WASHINGTON, March 27, 2008-Officials from the United States, Canada and Mexico concluded a series of meetings today that provided all three countries an opportunity to discuss issues of mutual concern affecting agriculture, food and trade.
Today, Agriculture Secretary Ed Schafer and Canadian Minister of Agriculture and Agri-Food Gerry Ritz held the first meeting between the countries since full implementation of the North American Free Trade Agreement (NAFTA) on Jan. 1, 2008. And, the United States, Canada and Mexico announced protocols, effective tomorrow, to harmonize standards for the export of U.S. and Canadian breeding cattle to Mexico consistent with international standards.
"Canada, Mexico and the United States have been engaged in candid, productive talks over the past two days," said Schafer. "As each other's most important trading partners, we discussed trade in a variety of agricultural products. We mutually agreed on the importance of normalizing beef and cattle trade in North America consistent with the guidelines established by the World Organization for Animal Health. Our respective industries have benefited when our countries have worked together, and we are confident that we can build on our history of trust and collaboration to continue to resolve issues and to help set the standard for progressive trade policy and science-based practices with other countries."
Tomorrow, USDA's Animal and Plant Health Inspection Service (APHIS); Mexico's Secretaría de Agricultura, Ganadería, Desarrollo Rural, Pesca y Alimentación (SAGARPA); and the Canadian Food Inspection Agency (CFIA) will make effective protocols for the trade of breeding cattle born after Jan. 1, 1999, consistent with the World Organization for Animal Health (OIE) standards. The new protocols outline conditions for the export of U.S. and Canadian cattle to Mexico. Canadian exporters will need to obtain import permits from APHIS and SAGARPA, as well as a health certificate from CFIA. Shipments will be inspected by U.S. and Mexican officials.
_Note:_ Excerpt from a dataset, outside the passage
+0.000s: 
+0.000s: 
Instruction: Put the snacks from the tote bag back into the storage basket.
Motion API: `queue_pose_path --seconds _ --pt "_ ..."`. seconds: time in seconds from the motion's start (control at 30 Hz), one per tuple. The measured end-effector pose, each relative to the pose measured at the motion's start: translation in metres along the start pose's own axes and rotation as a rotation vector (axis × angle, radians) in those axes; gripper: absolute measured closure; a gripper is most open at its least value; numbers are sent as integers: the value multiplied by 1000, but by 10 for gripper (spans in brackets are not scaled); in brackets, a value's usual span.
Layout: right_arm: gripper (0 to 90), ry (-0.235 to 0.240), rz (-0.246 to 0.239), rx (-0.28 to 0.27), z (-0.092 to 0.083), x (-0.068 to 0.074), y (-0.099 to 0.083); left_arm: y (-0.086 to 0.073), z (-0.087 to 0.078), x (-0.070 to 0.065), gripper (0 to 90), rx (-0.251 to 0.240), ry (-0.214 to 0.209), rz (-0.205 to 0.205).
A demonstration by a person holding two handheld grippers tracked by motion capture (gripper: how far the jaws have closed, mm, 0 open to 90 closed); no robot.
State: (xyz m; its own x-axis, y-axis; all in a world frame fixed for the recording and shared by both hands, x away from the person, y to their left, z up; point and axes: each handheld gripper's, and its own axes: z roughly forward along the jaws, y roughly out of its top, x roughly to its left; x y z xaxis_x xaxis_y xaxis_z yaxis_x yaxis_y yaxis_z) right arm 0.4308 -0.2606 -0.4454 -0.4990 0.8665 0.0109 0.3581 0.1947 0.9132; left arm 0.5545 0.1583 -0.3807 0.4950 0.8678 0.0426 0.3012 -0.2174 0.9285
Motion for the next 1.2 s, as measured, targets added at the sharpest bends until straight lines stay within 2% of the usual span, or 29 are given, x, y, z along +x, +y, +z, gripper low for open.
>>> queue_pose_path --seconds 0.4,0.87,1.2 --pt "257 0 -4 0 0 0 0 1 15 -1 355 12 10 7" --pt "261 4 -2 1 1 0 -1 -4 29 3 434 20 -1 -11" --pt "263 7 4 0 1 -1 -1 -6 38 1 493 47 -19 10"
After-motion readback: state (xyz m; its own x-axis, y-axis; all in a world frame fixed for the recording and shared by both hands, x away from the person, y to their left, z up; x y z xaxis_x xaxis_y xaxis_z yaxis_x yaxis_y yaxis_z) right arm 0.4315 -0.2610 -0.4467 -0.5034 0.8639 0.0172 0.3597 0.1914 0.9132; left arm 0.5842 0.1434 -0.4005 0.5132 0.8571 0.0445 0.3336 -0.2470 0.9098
The harmonization of the standards in North America reaffirms the U.S. position that cattle can be traded safely when countries follow the OIE standards for effectively managing the risk of bovine spongiform encephalopathy (BSE), and further ensures that trade protocols for Canada, Mexico and the United States are consistent between the countries and with OIE. The protocols further a 2005 agreement to more effectively address the BSE risk in North America.
In May 2007, the OIE formally classified the United States as a controlled risk country for BSE. This status confirmed that U.S. BSE regulatory controls are effective and that U.S. beef and beef products of all ages can be safely traded.
OIE recommendations, which are based on the latest science, provide guidelines for trade in cattle of any age, as well as beef and many other cattle products. These guidelines apply to all OIE risk country classifications for BSE with recommended mitigation measures appropriately applied to protect both human and animal health.